30 grams of nuts four or more times per week is recommended. I tend to go for around 40 grams of mixed nuts most days. This is a great way to push closer to the optimal end of your target range for total energy.
Closer to your optimal fueling target, more fiber, and more micronutrients? Yes, these are exactly the things we want in our plan.
Another Suggestion: A Potato.
The recommendation is for 5 or more serves of vegetables per day. There is absolutely no reason on Earth why one of them shouldn't be a potato. Potatoes get a bad rap in some circles but they're actually very nutritious, especially with the skin left on. Boil 'em, mash 'em, stick 'em in a stew... probably best to keep them out of the deep fryer though, most of the time.
After Training: Recovery Snack
The old "anabolic window" myth about requiring a protein shake immediately after training is just that, a myth. So long as you get some protein within the next 4 hours or so, and meet an adequate total provision for the day, you'll be just fine.
For post-training recovery there's evidence to suggest that a carbohydrate source with both glucose and fructose is particularly beneficial. I like a couple of rice cakes with some raspberry jam, and a shake a little after that.
More Suggestions: Literally Anything You Like That Will Help You To Meet Your Requirements.
It's Flexible Dieting. You will see great results from training so long as you establish the habit of being within an appropriate range for total energy and macronutrient provision, most days. If there's something I've suggested that you don't care for, swap it out for something you're more enthusiastic about.
Contrary to popular misconception there is no good reason why you can't or shouldn't be successful while actually enjoying your meals. There is no reason why you can't still have cereal for breakfast, and for that matter the fiber from cereal grains is actually particularly beneficial. Your meals don't have to be fancy and it is also ok to choose something based on convenience.

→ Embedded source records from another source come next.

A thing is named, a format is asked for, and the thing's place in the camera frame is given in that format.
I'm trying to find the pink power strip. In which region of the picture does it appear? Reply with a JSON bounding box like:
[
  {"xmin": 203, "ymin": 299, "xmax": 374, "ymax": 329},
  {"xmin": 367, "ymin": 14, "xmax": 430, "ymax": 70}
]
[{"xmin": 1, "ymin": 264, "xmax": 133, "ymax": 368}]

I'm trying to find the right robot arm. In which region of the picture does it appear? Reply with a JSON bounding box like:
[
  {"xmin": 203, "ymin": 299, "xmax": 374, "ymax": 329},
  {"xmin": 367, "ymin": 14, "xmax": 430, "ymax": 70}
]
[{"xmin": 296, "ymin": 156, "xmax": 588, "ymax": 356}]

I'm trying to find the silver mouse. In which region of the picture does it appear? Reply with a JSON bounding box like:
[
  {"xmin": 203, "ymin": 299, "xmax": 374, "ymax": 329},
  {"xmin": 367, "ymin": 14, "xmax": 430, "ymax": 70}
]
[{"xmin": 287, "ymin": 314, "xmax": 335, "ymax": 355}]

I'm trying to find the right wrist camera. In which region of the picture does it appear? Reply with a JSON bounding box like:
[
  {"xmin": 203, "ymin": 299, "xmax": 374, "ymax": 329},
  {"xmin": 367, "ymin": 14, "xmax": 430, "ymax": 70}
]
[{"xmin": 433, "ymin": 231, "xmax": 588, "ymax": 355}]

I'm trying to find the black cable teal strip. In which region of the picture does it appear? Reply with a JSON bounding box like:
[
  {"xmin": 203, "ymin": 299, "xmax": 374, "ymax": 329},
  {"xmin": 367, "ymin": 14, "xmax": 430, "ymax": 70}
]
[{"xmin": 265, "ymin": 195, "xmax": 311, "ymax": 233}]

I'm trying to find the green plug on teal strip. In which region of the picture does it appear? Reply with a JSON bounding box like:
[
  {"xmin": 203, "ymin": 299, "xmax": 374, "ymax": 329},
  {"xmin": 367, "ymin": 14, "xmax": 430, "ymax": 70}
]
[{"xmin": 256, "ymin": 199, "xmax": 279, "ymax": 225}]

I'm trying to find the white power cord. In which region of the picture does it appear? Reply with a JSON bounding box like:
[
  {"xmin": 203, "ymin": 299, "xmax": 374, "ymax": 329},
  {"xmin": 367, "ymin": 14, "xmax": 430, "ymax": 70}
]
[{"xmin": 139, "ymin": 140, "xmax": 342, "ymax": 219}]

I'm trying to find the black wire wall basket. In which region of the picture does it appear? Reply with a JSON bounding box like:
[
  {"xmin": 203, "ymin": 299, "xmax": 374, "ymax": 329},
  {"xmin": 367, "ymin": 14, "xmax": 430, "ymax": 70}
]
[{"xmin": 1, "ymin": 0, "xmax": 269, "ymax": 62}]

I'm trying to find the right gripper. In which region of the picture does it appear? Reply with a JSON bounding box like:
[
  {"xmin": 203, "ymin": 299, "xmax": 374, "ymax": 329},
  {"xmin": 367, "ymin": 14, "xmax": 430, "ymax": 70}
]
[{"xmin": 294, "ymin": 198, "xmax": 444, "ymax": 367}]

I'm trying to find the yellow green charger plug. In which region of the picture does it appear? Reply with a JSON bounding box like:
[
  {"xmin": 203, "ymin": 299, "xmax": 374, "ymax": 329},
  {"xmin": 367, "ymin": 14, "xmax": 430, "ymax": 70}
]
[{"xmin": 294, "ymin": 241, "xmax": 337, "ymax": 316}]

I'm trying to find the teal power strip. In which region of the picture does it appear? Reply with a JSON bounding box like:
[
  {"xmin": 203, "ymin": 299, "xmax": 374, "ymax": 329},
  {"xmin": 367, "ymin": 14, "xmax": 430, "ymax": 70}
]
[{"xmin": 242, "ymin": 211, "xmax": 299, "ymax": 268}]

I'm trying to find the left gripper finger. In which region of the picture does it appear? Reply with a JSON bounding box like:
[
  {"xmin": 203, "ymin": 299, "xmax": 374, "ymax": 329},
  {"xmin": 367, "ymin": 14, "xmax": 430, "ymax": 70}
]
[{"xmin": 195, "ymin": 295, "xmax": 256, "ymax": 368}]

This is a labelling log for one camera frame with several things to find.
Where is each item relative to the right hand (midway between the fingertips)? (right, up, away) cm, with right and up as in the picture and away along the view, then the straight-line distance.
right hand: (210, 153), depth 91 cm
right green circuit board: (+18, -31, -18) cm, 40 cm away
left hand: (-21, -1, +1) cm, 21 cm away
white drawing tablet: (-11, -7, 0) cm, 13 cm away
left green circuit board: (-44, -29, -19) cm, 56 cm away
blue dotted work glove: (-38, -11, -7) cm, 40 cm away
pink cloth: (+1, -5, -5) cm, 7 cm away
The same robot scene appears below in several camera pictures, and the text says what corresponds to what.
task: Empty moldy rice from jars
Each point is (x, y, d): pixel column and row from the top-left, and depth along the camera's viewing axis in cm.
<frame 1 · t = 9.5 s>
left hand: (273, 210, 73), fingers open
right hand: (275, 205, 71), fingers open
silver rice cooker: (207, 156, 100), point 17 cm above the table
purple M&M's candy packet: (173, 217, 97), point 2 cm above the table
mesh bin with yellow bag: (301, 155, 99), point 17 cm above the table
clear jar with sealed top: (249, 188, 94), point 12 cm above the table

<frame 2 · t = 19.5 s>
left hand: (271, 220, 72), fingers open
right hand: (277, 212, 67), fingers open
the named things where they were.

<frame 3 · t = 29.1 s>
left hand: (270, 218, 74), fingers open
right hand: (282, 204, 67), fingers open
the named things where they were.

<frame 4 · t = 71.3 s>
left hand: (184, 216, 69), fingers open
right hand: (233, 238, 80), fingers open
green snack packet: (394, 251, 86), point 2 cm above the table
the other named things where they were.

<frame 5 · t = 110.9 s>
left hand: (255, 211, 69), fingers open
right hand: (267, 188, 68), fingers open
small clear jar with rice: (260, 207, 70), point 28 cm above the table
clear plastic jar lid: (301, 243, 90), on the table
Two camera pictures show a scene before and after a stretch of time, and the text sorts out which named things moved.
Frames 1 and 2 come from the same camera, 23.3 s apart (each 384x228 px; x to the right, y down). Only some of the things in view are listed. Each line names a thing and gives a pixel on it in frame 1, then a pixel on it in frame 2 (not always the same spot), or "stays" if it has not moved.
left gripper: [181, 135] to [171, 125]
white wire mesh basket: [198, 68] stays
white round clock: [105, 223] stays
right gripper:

What matters is that you plan to meet your requirements and be within, or at least close to some appropriate targets. If you have met your fiber requirement, had your 2 + 5 fruit and veg, are in the ballpark for protein... if you still fall short of your total energy requirement I literally don't care if you make up the difference with ice cream, or whatever it is going to take.
You achieve results from training by consistently providing as close to optimal total energy and macronutrient ratios as possible. You do not get extra points for doing so without eating things that you enjoy. That would only make consistent adherence (and therefore success) less likely... and hell, would it even be worth it?
It should go without saying that you must act in compliance with any dietary advice from a qualified professional in regard to management of a diagnosed medical condition.
For example: If you have fructose malabsorption, you may need to disregard the advice to eat fruit. If you have coeliac you can disregard what I said about eating cereal. If you are allergic to nuts then leave those out too.